The analysis does not anticipate a specific Brexit scenario. Instead, it starts from the assumption that leaving the EU will create a number of challenges, and that whilst different Brexit outcomes may exacerbate or alleviate the scale of these challenges, the underlying drivers would be the same.
The analysis looks at data on eight variables and produces a Brexit Vulnerability Index score for each datazone area in Scotland. Key findings are that many of the most vulnerable areas to Brexit are rural areas.

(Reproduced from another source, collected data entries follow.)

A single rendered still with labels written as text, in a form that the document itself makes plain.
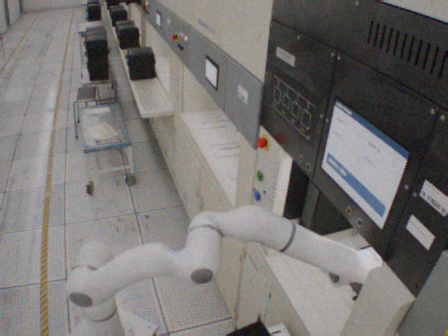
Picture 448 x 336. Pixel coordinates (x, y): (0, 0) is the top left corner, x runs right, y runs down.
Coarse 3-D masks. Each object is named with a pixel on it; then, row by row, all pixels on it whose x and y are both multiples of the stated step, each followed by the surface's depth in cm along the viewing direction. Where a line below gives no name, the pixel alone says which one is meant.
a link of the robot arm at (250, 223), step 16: (240, 208) 96; (256, 208) 95; (192, 224) 105; (208, 224) 103; (224, 224) 96; (240, 224) 94; (256, 224) 93; (272, 224) 94; (288, 224) 97; (240, 240) 96; (256, 240) 96; (272, 240) 95; (288, 240) 96
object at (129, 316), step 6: (120, 306) 142; (120, 312) 139; (126, 312) 140; (84, 318) 134; (126, 318) 137; (132, 318) 137; (138, 318) 138; (78, 324) 132; (84, 324) 132; (132, 324) 135; (138, 324) 135; (144, 324) 136; (150, 324) 136; (78, 330) 130; (84, 330) 130; (138, 330) 133; (144, 330) 133; (150, 330) 134; (156, 330) 135
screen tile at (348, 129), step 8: (336, 120) 96; (344, 120) 92; (336, 128) 96; (344, 128) 93; (352, 128) 90; (352, 136) 90; (336, 144) 97; (344, 144) 94; (352, 144) 91; (360, 144) 88; (336, 152) 98; (344, 152) 94; (352, 152) 91; (344, 160) 95; (352, 160) 92; (352, 168) 92
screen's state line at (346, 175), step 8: (328, 152) 101; (328, 160) 102; (336, 160) 98; (336, 168) 99; (344, 168) 95; (344, 176) 96; (352, 176) 93; (352, 184) 93; (360, 184) 90; (360, 192) 90; (368, 192) 87; (368, 200) 88; (376, 200) 85; (376, 208) 85; (384, 208) 82
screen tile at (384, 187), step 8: (368, 136) 85; (368, 144) 85; (376, 144) 82; (368, 152) 85; (376, 152) 83; (384, 152) 80; (376, 160) 83; (384, 160) 80; (360, 168) 89; (368, 168) 86; (384, 168) 81; (392, 168) 78; (360, 176) 89; (368, 176) 87; (376, 176) 84; (392, 176) 79; (376, 184) 84; (384, 184) 81; (392, 184) 79; (384, 192) 82
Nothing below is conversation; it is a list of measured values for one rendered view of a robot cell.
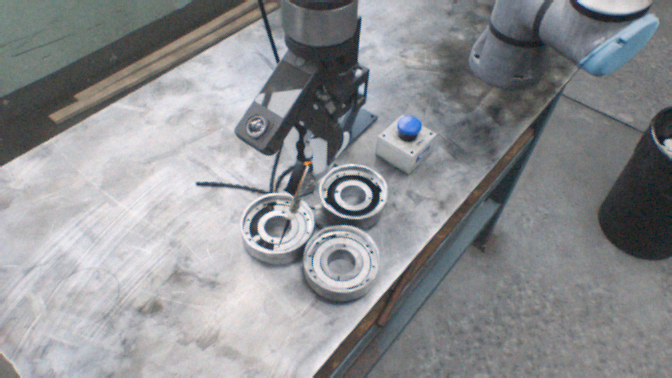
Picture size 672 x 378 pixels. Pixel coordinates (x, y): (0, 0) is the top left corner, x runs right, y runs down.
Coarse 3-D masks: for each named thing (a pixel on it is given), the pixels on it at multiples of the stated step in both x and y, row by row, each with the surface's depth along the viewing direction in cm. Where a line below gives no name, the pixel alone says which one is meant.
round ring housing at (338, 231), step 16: (320, 240) 70; (368, 240) 70; (304, 256) 67; (336, 256) 71; (352, 256) 70; (304, 272) 68; (352, 272) 67; (320, 288) 65; (336, 288) 66; (368, 288) 66
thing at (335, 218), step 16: (368, 176) 78; (320, 192) 74; (336, 192) 76; (352, 192) 78; (368, 192) 76; (384, 192) 76; (352, 208) 74; (384, 208) 74; (336, 224) 74; (352, 224) 72; (368, 224) 73
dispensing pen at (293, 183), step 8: (304, 160) 64; (296, 168) 63; (304, 168) 63; (296, 176) 63; (288, 184) 64; (296, 184) 64; (288, 192) 64; (296, 200) 66; (296, 208) 66; (288, 216) 67; (288, 224) 67; (280, 240) 69
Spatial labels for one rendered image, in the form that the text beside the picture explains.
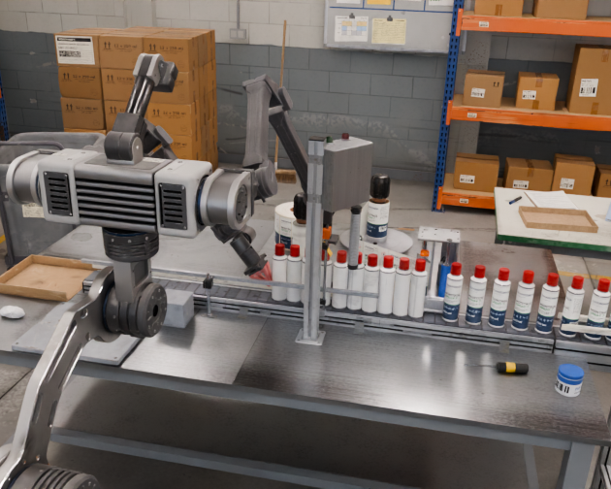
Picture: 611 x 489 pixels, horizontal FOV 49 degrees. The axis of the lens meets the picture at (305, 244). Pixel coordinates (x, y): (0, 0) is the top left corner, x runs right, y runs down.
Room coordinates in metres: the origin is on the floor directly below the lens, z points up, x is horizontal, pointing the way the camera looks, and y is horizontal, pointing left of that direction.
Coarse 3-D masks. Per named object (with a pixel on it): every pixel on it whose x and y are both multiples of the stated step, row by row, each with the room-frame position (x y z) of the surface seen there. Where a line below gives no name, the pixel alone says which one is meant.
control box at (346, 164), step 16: (336, 144) 1.95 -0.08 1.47; (352, 144) 1.95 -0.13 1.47; (368, 144) 1.97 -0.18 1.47; (336, 160) 1.87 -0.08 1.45; (352, 160) 1.92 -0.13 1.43; (368, 160) 1.97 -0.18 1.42; (336, 176) 1.87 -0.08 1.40; (352, 176) 1.92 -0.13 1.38; (368, 176) 1.97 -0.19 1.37; (336, 192) 1.88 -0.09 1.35; (352, 192) 1.93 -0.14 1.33; (368, 192) 1.98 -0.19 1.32; (336, 208) 1.88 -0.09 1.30
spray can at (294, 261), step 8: (296, 248) 2.06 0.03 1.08; (288, 256) 2.08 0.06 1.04; (296, 256) 2.06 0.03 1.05; (288, 264) 2.06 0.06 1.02; (296, 264) 2.06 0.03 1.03; (288, 272) 2.06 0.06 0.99; (296, 272) 2.06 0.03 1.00; (288, 280) 2.06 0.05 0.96; (296, 280) 2.06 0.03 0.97; (288, 288) 2.06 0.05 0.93; (288, 296) 2.06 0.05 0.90; (296, 296) 2.06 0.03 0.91
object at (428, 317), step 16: (96, 272) 2.25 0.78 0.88; (176, 288) 2.14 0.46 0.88; (192, 288) 2.14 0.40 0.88; (224, 288) 2.15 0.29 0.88; (240, 288) 2.15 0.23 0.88; (272, 304) 2.05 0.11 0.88; (288, 304) 2.05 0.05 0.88; (416, 320) 1.96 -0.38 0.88; (432, 320) 1.96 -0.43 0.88; (464, 320) 1.97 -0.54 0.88; (528, 336) 1.88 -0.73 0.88; (544, 336) 1.88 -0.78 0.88
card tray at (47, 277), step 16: (32, 256) 2.41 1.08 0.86; (48, 256) 2.40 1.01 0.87; (16, 272) 2.31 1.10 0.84; (32, 272) 2.33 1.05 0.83; (48, 272) 2.33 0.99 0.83; (64, 272) 2.34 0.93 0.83; (80, 272) 2.34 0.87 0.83; (0, 288) 2.15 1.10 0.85; (16, 288) 2.14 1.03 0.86; (32, 288) 2.13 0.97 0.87; (48, 288) 2.20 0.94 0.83; (64, 288) 2.20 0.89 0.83; (80, 288) 2.20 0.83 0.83
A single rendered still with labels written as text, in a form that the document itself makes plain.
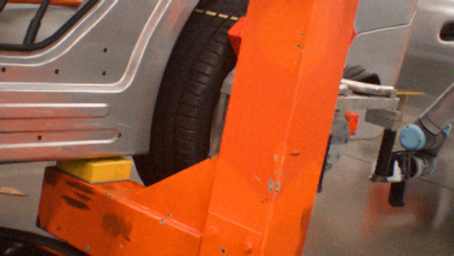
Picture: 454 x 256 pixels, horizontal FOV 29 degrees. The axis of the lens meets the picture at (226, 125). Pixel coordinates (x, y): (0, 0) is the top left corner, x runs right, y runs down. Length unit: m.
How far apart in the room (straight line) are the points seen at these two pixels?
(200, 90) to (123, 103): 0.21
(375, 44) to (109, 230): 1.32
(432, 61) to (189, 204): 3.03
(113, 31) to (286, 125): 0.54
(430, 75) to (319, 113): 3.05
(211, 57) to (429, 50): 2.69
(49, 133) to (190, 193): 0.34
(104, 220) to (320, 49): 0.67
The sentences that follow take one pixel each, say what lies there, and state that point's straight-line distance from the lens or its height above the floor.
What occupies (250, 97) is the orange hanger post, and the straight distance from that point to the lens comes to 1.74.
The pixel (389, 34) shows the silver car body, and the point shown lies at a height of 1.13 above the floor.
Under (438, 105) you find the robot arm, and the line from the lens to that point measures 2.52.
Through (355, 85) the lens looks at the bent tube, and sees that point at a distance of 2.32.
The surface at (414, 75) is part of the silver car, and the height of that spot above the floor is 0.87.
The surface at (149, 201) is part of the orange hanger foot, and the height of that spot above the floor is 0.70.
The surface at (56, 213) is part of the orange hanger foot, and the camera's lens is 2.16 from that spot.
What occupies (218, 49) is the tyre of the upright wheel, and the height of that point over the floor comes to 1.04.
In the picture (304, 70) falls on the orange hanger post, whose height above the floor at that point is 1.08.
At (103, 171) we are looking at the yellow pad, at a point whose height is 0.71.
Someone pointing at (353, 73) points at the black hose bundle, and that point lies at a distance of 2.41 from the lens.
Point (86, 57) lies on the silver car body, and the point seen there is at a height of 0.98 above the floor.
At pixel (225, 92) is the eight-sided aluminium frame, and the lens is 2.18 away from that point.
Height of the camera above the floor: 1.24
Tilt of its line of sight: 10 degrees down
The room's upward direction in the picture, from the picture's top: 11 degrees clockwise
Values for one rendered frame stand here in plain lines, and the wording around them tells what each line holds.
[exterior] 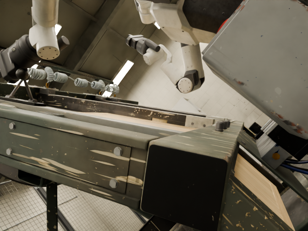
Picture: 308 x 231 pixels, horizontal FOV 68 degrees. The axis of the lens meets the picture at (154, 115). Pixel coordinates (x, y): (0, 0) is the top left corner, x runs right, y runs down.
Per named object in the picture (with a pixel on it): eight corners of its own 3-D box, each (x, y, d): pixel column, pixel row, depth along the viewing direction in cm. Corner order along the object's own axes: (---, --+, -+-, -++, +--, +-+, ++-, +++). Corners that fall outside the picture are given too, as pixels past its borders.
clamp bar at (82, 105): (210, 134, 101) (218, 80, 100) (22, 101, 145) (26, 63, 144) (213, 133, 110) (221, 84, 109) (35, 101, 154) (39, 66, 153)
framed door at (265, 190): (295, 241, 113) (298, 239, 112) (210, 162, 128) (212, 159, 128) (274, 188, 196) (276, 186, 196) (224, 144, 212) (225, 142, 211)
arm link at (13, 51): (-14, 48, 76) (9, 29, 72) (14, 55, 85) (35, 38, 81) (-3, 81, 74) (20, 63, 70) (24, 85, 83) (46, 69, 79)
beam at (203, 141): (219, 240, 30) (232, 158, 29) (137, 211, 34) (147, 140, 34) (242, 132, 234) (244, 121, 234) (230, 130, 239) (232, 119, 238)
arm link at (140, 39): (144, 31, 135) (156, 39, 129) (141, 46, 141) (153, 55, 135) (126, 33, 128) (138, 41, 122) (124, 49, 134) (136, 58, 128)
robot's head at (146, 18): (163, 15, 98) (145, 12, 102) (159, -7, 90) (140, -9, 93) (156, 26, 96) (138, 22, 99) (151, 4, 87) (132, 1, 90)
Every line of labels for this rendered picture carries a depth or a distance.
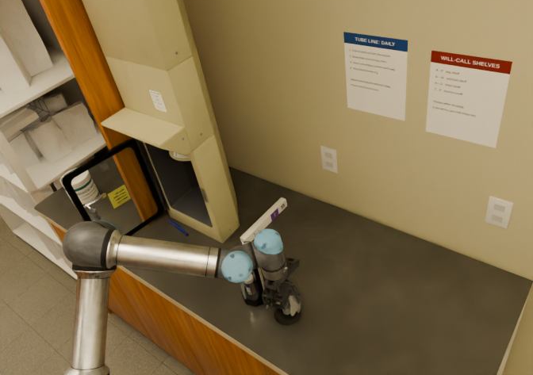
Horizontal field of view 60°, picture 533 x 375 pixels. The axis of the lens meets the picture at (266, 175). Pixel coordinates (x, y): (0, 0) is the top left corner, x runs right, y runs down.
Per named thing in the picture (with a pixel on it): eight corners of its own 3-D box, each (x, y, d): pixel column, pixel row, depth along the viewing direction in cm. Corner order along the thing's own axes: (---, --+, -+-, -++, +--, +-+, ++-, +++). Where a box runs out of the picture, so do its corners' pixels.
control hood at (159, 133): (133, 129, 174) (124, 106, 167) (193, 151, 156) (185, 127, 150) (109, 145, 167) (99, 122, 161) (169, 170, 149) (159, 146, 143)
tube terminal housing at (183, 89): (207, 183, 217) (158, 26, 169) (260, 205, 199) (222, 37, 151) (170, 216, 203) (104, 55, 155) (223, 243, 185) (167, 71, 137)
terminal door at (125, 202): (165, 212, 198) (134, 136, 173) (103, 254, 184) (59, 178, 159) (164, 211, 199) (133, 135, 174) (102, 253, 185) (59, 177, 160)
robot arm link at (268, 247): (247, 231, 129) (276, 223, 130) (254, 257, 136) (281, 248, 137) (254, 251, 123) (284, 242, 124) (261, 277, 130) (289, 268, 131)
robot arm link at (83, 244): (52, 218, 108) (256, 246, 112) (69, 218, 119) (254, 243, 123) (44, 267, 107) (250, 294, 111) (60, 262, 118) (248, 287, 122)
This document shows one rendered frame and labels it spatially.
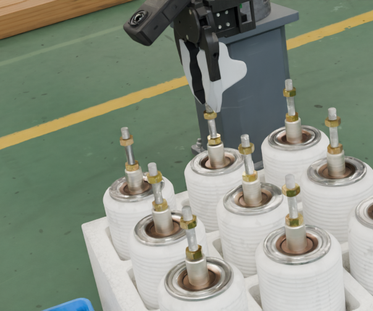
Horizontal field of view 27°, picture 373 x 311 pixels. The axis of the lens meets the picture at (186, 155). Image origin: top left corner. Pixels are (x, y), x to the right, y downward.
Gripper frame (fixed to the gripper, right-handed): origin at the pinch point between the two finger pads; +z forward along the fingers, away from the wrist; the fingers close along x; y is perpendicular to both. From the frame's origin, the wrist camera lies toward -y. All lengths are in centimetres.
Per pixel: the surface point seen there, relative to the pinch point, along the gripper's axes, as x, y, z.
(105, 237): 4.1, -16.2, 16.7
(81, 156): 68, -1, 35
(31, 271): 31, -23, 35
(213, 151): -0.9, -0.1, 7.3
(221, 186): -4.3, -1.4, 10.8
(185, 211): -22.5, -14.4, 0.6
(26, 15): 174, 20, 29
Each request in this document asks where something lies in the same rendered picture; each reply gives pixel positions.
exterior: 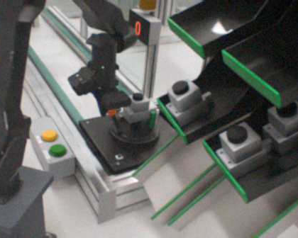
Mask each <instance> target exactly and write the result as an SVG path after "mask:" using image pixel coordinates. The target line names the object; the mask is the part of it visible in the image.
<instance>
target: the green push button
mask: <svg viewBox="0 0 298 238"><path fill-rule="evenodd" d="M65 152H66V148H65V146H64V145H62V144H54V145H53V146H51V147H50V153H51V155H53V156H55V157H58V156H61V155H64V153H65Z"/></svg>
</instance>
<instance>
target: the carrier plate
mask: <svg viewBox="0 0 298 238"><path fill-rule="evenodd" d="M111 123H112V119H111V116H109V115H106V116H103V117H101V116H98V117H95V118H89V119H84V120H80V121H79V127H80V128H81V130H82V132H83V133H84V134H85V135H86V137H87V139H89V140H90V141H91V142H92V144H93V145H94V147H95V149H96V150H97V153H98V155H99V156H100V157H101V159H102V160H103V162H104V163H105V165H106V166H107V168H108V169H109V171H110V172H111V173H112V175H115V174H117V173H121V172H123V171H128V170H131V169H135V168H138V167H140V166H141V165H143V164H144V162H146V161H147V160H148V159H149V158H151V157H152V156H153V155H154V154H155V153H156V152H157V151H158V150H159V149H161V147H162V146H163V145H165V144H166V143H167V142H169V141H170V140H171V139H172V137H174V136H175V135H176V134H177V133H178V132H177V131H176V130H175V129H174V128H172V127H171V126H170V125H169V124H168V123H167V122H166V121H165V119H163V118H162V117H161V116H160V115H159V114H158V126H159V127H160V136H159V139H158V141H157V142H156V143H155V144H154V145H152V146H151V147H147V148H145V149H129V148H126V147H122V146H121V145H118V144H116V143H115V142H114V141H113V140H112V139H111V136H110V134H109V133H110V125H111ZM119 154H121V156H123V161H120V162H117V161H116V159H115V156H116V155H119Z"/></svg>
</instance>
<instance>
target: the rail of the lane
mask: <svg viewBox="0 0 298 238"><path fill-rule="evenodd" d="M23 91H24V93H26V95H27V97H28V100H29V101H30V102H31V105H32V107H33V109H34V110H35V112H36V113H37V116H38V117H39V118H43V117H46V116H51V118H52V119H53V120H54V123H55V124H56V126H57V128H59V131H60V133H62V136H63V137H64V139H65V141H66V142H67V144H68V145H69V147H70V149H71V150H72V152H73V154H74V156H75V167H76V173H75V174H73V175H71V176H72V178H73V180H74V182H75V184H76V186H77V188H78V189H79V192H80V193H81V194H82V197H83V199H84V200H85V203H87V206H88V207H89V209H90V211H91V213H92V214H93V217H94V219H95V220H96V222H97V223H98V225H99V224H101V223H104V222H107V221H109V220H113V219H114V218H115V211H116V187H115V185H114V183H112V180H111V179H110V178H109V176H108V175H107V173H106V172H105V170H104V169H103V167H102V166H101V164H100V163H99V161H98V159H96V156H97V150H96V149H95V147H94V145H93V144H92V142H91V141H90V140H89V139H86V141H84V139H83V138H82V136H81V135H80V133H79V132H78V130H77V129H76V127H75V126H74V124H73V123H72V121H71V120H70V118H69V117H68V115H67V114H66V112H65V111H64V109H63V108H62V106H61V105H60V103H59V102H58V100H57V99H56V97H55V96H54V94H53V93H52V91H51V90H50V89H49V87H48V85H47V84H46V83H45V80H43V78H42V77H41V75H40V73H39V72H38V70H37V69H36V68H35V66H34V65H33V63H32V62H31V61H30V59H29V58H27V61H26V72H25V79H24V83H23Z"/></svg>
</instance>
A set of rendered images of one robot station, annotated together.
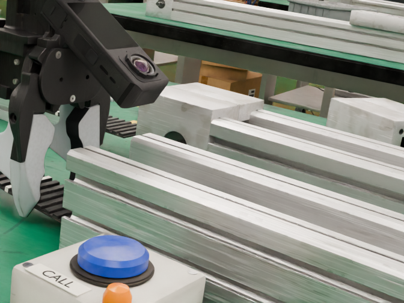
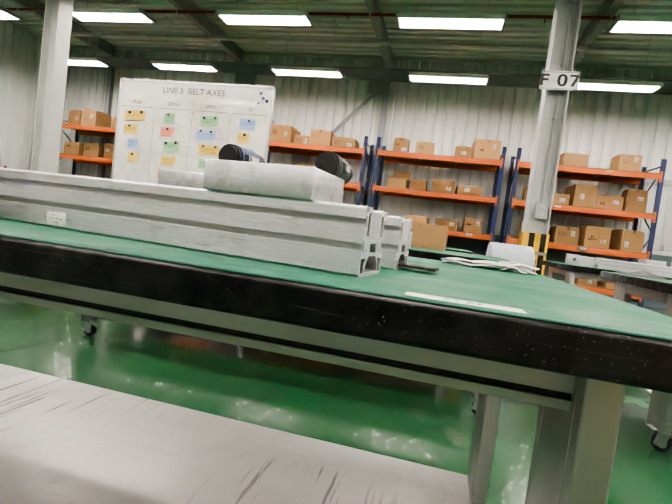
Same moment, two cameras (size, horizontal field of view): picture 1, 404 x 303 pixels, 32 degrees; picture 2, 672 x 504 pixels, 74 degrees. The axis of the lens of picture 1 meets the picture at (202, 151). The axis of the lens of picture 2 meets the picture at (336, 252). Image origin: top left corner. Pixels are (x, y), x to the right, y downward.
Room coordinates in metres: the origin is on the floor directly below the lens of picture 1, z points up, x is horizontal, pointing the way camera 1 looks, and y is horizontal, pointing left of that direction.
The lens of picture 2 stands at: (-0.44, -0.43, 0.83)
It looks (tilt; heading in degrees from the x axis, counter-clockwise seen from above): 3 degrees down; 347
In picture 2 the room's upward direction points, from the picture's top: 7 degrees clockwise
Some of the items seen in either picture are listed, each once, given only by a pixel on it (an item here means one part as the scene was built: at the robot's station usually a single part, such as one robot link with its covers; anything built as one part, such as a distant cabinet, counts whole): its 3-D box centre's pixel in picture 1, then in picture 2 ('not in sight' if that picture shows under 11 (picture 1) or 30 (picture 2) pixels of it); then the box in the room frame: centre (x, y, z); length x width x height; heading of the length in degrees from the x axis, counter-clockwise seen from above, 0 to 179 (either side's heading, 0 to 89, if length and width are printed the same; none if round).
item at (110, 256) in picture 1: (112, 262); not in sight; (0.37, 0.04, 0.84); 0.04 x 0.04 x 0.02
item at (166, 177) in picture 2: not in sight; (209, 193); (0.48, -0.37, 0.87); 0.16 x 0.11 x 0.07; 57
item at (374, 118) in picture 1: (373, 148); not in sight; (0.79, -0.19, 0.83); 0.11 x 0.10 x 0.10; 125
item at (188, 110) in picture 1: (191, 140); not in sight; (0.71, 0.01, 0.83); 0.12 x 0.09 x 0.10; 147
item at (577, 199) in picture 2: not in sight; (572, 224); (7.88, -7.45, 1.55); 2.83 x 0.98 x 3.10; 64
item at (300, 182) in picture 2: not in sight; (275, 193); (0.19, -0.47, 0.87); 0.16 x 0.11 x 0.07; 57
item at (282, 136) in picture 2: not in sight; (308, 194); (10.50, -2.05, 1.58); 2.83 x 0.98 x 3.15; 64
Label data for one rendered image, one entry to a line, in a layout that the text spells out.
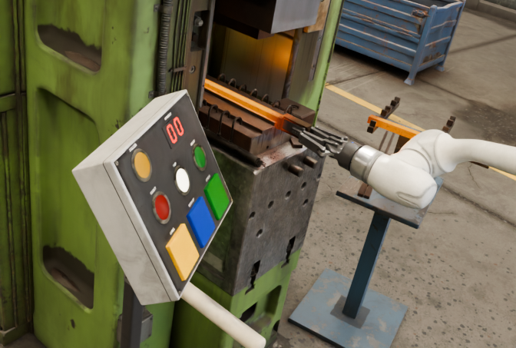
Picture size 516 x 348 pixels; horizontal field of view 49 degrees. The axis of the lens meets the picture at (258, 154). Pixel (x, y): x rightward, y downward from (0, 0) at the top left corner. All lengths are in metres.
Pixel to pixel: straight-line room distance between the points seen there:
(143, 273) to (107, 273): 0.66
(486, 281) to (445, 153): 1.60
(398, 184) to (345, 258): 1.43
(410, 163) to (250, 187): 0.42
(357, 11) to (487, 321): 3.46
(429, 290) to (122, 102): 1.88
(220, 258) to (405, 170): 0.66
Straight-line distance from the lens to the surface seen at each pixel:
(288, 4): 1.43
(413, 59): 5.31
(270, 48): 1.86
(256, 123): 1.57
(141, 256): 0.98
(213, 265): 1.77
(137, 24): 1.27
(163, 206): 1.00
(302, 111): 1.73
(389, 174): 1.40
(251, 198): 1.53
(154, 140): 1.03
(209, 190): 1.16
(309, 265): 2.69
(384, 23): 5.37
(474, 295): 2.90
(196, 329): 1.98
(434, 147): 1.49
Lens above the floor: 1.67
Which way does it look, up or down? 29 degrees down
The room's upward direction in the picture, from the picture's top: 11 degrees clockwise

Overall the analysis shows that 53% of communities at datazone level in Na h-Eileanan Siar are within the 20% most vulnerable communities in Scotland; 50% of those in the Shetland Islands, 49% of those in Argyll and Bute and 34% in the Orkney Islands. This equates to over 75,000 people in total. This reflects the high concentration of the workforce in Brexit vulnerable sectors such as fishing and agriculture; relatively high European funding receipts and rurality, though there is variation within these areas.
Many of the most vulnerable areas are in Mainly Rural local authorities. This does not mean that urban areas would not see a negative impact from Brexit, but that on average rural communities are typically relatively more exposed to the risks that Brexit represents.
However, Brexit is clearly not a purely rural problem. For example, 186,000 people in Glasgow live within the most vulnerable datazones in Scotland, more than any other local authority. Likewise, nearly 170,000 people in Fife, North and South Lanarkshire and Edinburgh combined are living within the most vulnerable datazones in Scotland.